Practise a Malaysian way of life

The PAS leader’s statement that Islam’s status in the Federal Constitution would be changed from official religion’ to Addin’ if Pakatan Rakyat captures power is the latest example of the party pushing its Islamic agenda without consulting its coalition partners.

It shows that neither the DAP nor even the PKR can control PAS any longer and its acquiesce to its demands, like the statement from Hadi that PAS will implement hudud law if elected to Putrajaya.

Baradan Kuppusamy, The Star

PAS president Datuk Seri Abdul Hadi Awang needs a quick lesson in history and the best person to give him that is his colleague and fellow traveller in Pakatan Rakyat DAP national chairman Karpal Singh.

Abdul Hadi had told a press conference in Terengganu last week that the status of Islam in the Federal Constitution would be changed from “official religion” to a “way of life” if Pakatan Rakyat captures power in the next general election.

The unilateral statement was also justified by an attack on the Reid commission, which drafted our constitution in 1956, with Abdul Hadi claiming that there were no Muslim members among its five members, headed by Lord William Reid.

As Karpal Singh has rightly pointed, Hadi was wrong on both scores.

Political analysts and political parties, including the MCA, followed suit in severely criticising Hadi for wanting to unilaterally amend the constitution.

The matter was certainly not brought before the Pakatan Rakyat leaders’ council for discussions.

Pakatan leader Datuk Seri Anwar Ibrahim, who advocates a pluralistic approach to religion, was noticeably missing in the controversy because Hadi and PAS, while colleagues in Pakatan Rakyat, have an entirely different approach in that they believe Islam is the only true way to God.

On his part, Hadi has always been pushing for more recognition for Islam and its primacy as the only path to God.

“In the world today, people know of two ways to describe the faith: one is what is adopted by the West by calling it a religion, which denotes the spiritual relationship between human and God, without mentioning it as a way of life,” Hadi was quoted as saying after launching the Terengganu PAS Youth annual meeting in Kampung Kubang Lembek, Manir.

“The second option is by calling it Addin the way of life which is more apt as it includes everything, from the spiritual to all other aspects of life.

“It is not right to say Islam is a religion. The right way is to describe it as Addin, a way of life,” Hadi said.

His interpretation of Islam clashes with the country’s multi-ethnic society populated by different races practising different religions.

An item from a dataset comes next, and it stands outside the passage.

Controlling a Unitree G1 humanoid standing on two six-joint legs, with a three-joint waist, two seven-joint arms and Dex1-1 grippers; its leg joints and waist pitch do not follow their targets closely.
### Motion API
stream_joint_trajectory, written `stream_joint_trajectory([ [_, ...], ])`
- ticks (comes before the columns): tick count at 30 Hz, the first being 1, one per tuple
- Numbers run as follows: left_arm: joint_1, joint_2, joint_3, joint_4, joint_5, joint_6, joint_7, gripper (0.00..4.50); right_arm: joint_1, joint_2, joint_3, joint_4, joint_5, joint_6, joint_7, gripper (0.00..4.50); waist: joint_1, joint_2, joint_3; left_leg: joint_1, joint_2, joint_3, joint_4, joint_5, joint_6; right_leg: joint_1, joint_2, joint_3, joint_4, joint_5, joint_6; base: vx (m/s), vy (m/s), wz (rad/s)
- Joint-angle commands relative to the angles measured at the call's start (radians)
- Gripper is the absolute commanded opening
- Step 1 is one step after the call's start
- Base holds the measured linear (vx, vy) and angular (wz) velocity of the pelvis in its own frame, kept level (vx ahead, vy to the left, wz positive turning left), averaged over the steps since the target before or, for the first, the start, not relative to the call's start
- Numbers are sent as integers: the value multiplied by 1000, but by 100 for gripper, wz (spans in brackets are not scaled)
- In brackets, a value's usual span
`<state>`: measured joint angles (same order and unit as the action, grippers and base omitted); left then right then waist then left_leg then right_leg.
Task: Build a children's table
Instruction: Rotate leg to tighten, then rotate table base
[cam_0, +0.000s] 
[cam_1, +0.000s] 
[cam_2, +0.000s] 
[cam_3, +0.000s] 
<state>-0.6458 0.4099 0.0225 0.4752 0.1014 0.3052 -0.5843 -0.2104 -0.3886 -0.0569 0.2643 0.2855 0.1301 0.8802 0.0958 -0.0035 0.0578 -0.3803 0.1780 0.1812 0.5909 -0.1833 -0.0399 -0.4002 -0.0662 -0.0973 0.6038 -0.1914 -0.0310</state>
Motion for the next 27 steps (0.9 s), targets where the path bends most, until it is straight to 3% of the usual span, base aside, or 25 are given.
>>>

If an amendment is done it can seriously affect non-Muslims and their way of life which is radically different from that of Muslims.

Although all religions have similarities in moral values and concepts of human justice, their methods and practices differ greatly.

When religion is imposed as a way of life on the majority, the amendment will impact on the rest who practise different faiths and cultures.

It will create many “dos and don’ts” issues like the banning of alcohol, rules on entertainment, dressing and also the intermingling of sexes.

Such amendments will be a recipe for disaster as it can result in the various races drifting further apart and living separate lives instead of coming together into a harmonious, multi-ethnic melting pot.

Hadi also argued that the current definition of Islam as “the official religion of the Federation” did not do justice to Islam and suggested that legislation in this country be interpreted according to the tenets of Islam.

While PAS is under pressure from its Islamic clientele to speak up for Islam, it is also under pressure from its non-Muslim supporters club to desist and behave like PKR or DAP, in wanting to be better than Barisan Nasional at ruling.

Unlike them, PAS is a party that has dreams of creating an Islamic theocracy, something that is unsuitable in this multi-racial society.

This is one reason why PAS is obstinate and unyielding on implementing hudud law and speaking up on many other social issues and the current one to amend the constitution.

PAS’ increasingly “superior behaviour”, however, is a by-product of unquestioning support from the DAP.

It shows that neither the DAP nor even the PKR can control PAS any longer and its acquiesce to its demands, like the statement from Hadi that PAS will implement hudud law if elected to Putrajaya.

PAS has a tendency to declare its Islamic agenda without due consultation with its coalition partners and in doing so, it is impinging on non-Muslims’ right to freely practise their religion and rights that are guaranteed under the very constitution the party wants to change.

Originally, PAS championed an Islamic theocracy but later following pressure from PKR and especially DAP, it changed to championing a welfare state.

Now the party has come up with its “Addin” or Islam as the way of life proposal, with hudud law included.

The motive is to win the conservative Islamic vote but at the same time, try to satisfy non-Muslim voters.